There is a collective gasp in the auditorium. Like cartoon balloons, you can read the audience's trepidation: "Yet another perennial grad student director showing off his dementia . . . If we sneak out at intermission, we can make a late showing of the film festival."
Though this production begins with all the earmarks of a kamikaze dive, it soon reverses course. A 400-year-old antique, often pressed lifeless by academic reverence, is back among the living in a raucous, unpredictable, irrepressible staging.
This transformation occurs with the arrival of Viola, dolled up like a '50s pinup in a Maggie-the-Cat slip. Played by Aria Alpert with the winsome delicacy of a stubborn Bo Peep, Viola finds herself shipwrecked on a seacoast filled with an assortment of half-buried pianos and a ladder made out of driftwood, capped by ever-changing silver moons.
Within minutes, Viola transforms herself into a fetching pageboy in male drag and joins the Illyrian court of Duke Orsino. These courtiers spend their languid days shirtless, in suspenders, lounging in provocative group poses as though waiting for Oscar Wilde to turn up for tea.
A sweet waft of daffy wonder and smoky decadence infiltrates the proceedings. Mark Niebuhr's lovesick, wanly handsome Duke, disheveled in his Hamlet-like inky-black coat, has been worn slender as a reed by his thwarted passion for the disdainful countess next door. He has proclaimed an addiction to excess, as his sex-starved minions sing odes to unfulfilled desire (fashioned out of Shakespearean verse by Adam Wernick for this production). Director Daniel Fish takes the Duke at his word and wraps the evening in a rainbow of glorious excess.
It's a fitting move: Shakespeare reportedly wrote this comedy to top off a royal twelfth night Christmas festival. To match the feast, he made the play itself a roundelay of overindulgence.

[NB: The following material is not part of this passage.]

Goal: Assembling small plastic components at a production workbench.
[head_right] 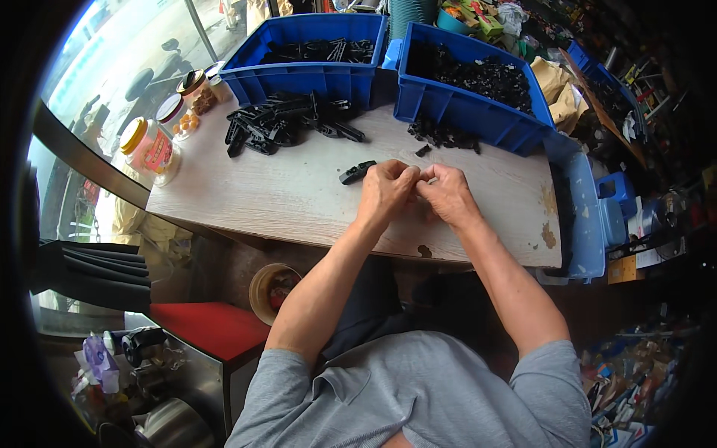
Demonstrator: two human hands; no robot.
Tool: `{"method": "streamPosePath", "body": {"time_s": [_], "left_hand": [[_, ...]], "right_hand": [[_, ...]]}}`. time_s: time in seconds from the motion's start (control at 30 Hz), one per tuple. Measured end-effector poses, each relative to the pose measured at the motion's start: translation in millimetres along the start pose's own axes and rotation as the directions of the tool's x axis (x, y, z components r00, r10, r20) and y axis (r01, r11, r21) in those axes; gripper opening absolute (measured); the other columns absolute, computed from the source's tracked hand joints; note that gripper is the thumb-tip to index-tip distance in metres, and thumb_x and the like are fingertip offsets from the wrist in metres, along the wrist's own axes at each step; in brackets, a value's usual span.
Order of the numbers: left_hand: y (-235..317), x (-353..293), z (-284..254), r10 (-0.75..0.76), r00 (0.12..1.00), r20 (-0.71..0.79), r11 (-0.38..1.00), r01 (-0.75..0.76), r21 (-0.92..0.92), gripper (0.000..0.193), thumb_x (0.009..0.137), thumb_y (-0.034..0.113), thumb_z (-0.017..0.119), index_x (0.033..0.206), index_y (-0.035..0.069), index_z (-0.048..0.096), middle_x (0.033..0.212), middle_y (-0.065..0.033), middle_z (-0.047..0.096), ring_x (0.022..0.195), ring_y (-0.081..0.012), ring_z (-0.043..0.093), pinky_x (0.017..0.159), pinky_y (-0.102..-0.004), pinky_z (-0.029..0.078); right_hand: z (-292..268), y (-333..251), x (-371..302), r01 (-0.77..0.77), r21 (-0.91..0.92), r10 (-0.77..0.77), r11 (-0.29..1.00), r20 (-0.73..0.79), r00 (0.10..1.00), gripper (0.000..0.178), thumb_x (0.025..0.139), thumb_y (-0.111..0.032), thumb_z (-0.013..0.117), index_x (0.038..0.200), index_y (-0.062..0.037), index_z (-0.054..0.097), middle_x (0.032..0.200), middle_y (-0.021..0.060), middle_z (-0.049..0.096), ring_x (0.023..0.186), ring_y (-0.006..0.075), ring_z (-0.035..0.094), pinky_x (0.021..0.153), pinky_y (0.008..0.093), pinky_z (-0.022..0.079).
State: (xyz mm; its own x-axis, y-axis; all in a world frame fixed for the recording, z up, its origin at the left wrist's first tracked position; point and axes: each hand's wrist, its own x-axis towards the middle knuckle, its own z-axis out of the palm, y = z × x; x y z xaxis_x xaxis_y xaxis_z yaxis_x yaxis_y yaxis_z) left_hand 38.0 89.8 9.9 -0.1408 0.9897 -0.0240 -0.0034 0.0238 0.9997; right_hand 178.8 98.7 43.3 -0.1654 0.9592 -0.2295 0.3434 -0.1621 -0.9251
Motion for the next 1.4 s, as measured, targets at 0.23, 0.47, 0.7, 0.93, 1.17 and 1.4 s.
{"method": "streamPosePath", "body": {"time_s": [0.23,0.47,0.7,0.93,1.17,1.4], "left_hand": [[3.7,-15.2,-19.9,-0.191,0.944,0.27,0.84,0.3,-0.453,0.014,0.093,0.011,0.06,0.096,-0.003,0.062,0.08,-0.0057,0.063,0.07,-0.0135,0.064,0.066,-0.0266,0.057],[-4.8,-40.0,-17.0,-0.19,0.958,0.215,0.676,0.286,-0.679,0.017,0.097,0.012,0.058,0.108,-0.001,0.057,0.092,-0.009,0.064,0.079,-0.0166,0.067,0.074,-0.0314,0.06],[-6.1,-45.1,-14.3,-0.154,0.975,0.163,0.633,0.224,-0.741,0.018,0.097,0.014,0.057,0.106,-0.001,0.055,0.09,-0.0113,0.064,0.073,-0.0182,0.067,0.071,-0.0303,0.059],[-1.0,-48.8,-14.5,0.128,0.991,-0.039,0.963,-0.134,-0.234,0.025,0.095,0.015,0.06,0.111,-0.003,0.054,0.076,-0.0101,0.066,0.062,-0.0174,0.066,0.06,-0.0292,0.054],[1.3,-20.7,-54.3,0.305,0.939,-0.157,0.58,-0.052,0.813,0.037,0.089,0.038,0.066,0.105,0.005,0.064,0.072,-0.0163,0.069,0.066,-0.0364,0.067,0.066,-0.0456,0.052],[0.6,-46.0,-43.5,0.491,0.871,-0.024,0.472,-0.243,0.847,0.023,0.085,0.025,0.068,0.101,0.008,0.066,0.086,-0.0155,0.064,0.082,-0.0351,0.062,0.07,-0.0423,0.05]], "right_hand": [[-3.5,8.8,-14.2,0.131,0.158,-0.146,0.979,0.091,0.985,0.018,0.086,-0.017,0.071,0.095,-0.0052,0.062,0.07,0.0035,0.066,0.049,0.007,0.054,0.046,0.0213,0.044],[10.1,9.4,-26.5,0.091,0.282,-0.111,0.955,0.055,0.992,0.02,0.084,-0.013,0.075,0.098,-0.0065,0.063,0.069,0.0025,0.066,0.055,0.0063,0.058,0.05,0.0199,0.046],[13.3,14.2,-27.3,0.114,0.299,-0.127,0.947,0.024,0.992,0.02,0.084,-0.013,0.076,0.099,-0.0062,0.065,0.067,0.0004,0.064,0.056,0.0055,0.057,0.05,0.0202,0.046],[9.4,23.5,-25.3,0.168,0.424,-0.181,0.89,-0.008,0.983,0.016,0.084,-0.013,0.073,0.096,-0.0061,0.065,0.061,-0.0001,0.057,0.054,0.0085,0.054,0.053,0.0275,0.052],[10.9,20.0,-23.8,0.133,0.49,-0.139,0.861,-0.024,0.99,0.012,0.085,-0.016,0.069,0.093,-0.0073,0.064,0.058,0.0007,0.051,0.054,0.0136,0.056,0.058,0.0355,0.058],[7.0,21.4,-23.8,0.105,0.511,-0.11,0.853,-0.021,0.994,0.014,0.084,-0.017,0.069,0.093,-0.0081,0.064,0.059,0.0011,0.053,0.056,0.0144,0.059,0.058,0.0367,0.059]]}}
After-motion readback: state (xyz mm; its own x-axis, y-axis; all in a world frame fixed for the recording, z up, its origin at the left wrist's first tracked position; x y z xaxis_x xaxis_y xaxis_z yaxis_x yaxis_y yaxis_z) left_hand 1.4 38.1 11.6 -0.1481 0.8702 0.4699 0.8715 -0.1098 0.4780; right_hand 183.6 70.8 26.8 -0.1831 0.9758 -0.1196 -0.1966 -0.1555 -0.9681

Fish has a limitless imagination. Eight out of 10 of his ideas seem wondrous, while the other two interestingly fizzle. He directs with the aplomb of Orson Welles in his WPA days, when he was whipping up a gangster Julius Caesar and a voodoo Macbeth. Like the director of The Magnificent Ambersons, Fish manages to collect revelatory casts and designers (Christine Jones's set and Kaye Voyce's costumes) to boldly improvise and plunder from past treasures. Yet he always uses these jewels to illuminate the text, never to smother it in an arty concept.
He gives us a Countess Olivia, wrapped like a mummy from head to toe in black crêpe, an amorphous black cloud of gloom. While verbally sparring with Viola's disguised manservant, she speaks as if in a narcoleptic trance, delivering her verse with a dolorous melancholy. One would have to look to Ernst Lubitsch's '30s continental comic masterpieces to find such stylish irony.
Kate Skinner is probably a decade past the age for the ideal Olivia, yet somehow this makes her more brittle and effective. In the second act, in a miraculous comic transformation, she changes from eternal mourner to gold-laméd mantrap, flashing sexual voraciousness and a throaty growl.
As her lover, Dallas Roberts's Sebastian, wrapped in a sheet and clutching a post-coital cigarette, is coy and flirtatious, eliciting a Tennessee Williams-flavored eroticism.
From James Whale's fey horror classics, such as The Bride of Frankenstein, comes Phillip Goodwin's Malvolio: a prissy, sex-starved steward, clutching his portfolio, hissing like an angry mongoose at his social inferiors, and throwing kisses at the countess like a smitten weasel. Michael Sanko's Sir Toby Belch, in a patched, threadbare smoking jacket, skillfully plays his drunken debauchery against a Noel Coward aura of ruined nobility. Price Waldman's sad-sack vulnerability makes his suitor, Sir Andrew Aguecheek, funny and pathetic. As the clown Feste, the joyous Michael Rudko brings the play balance, like the Our Town stage manager.
The director pulls off a series of effortless comic crescendos. One, involving an eavesdropping polar bear who camouflages himself as a snowman, is worth the salvation of our theatergoing souls. A gentle snowfall out of Currier and Ives renders chaos into transcendent beauty. This is Shakespeare joyously snatched from academia and given back to the masses.
Almost 20 years ago, former Artistic Director Gerald Freedman began his reign with a gentle Renaissance Twelfth Night -- all burnished golds and snowy linens, a production whose grace and dignity aligned Freedman with the Gielgud and Olivier school of the old guard. Now, under James Bundy's reign, a cranky, profound, vigorous Twelfth Night, preceded by last year's Norman Bates-like Richard III, proclaims the ascendance of a new generation of gifted enfants terribles.